[Records excerpted from a collection]
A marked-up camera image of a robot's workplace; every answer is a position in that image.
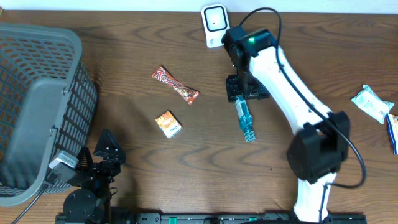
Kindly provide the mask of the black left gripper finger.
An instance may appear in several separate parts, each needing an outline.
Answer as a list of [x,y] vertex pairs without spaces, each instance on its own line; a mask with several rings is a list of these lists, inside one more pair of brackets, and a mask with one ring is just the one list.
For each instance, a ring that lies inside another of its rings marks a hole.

-- Your task --
Print nothing but the lines from the one that contains "Answer as a" to the final line of the data, both included, exactly as they read.

-- Exercise response --
Answer as a list of [x,y] vertex pairs without spaces, each instance on its own line; a mask with several rings is a list of these lists, inside one more pair of brackets, and a mask with one ring is just the one list.
For each instance, a ring that lies inside another of its rings marks a hole.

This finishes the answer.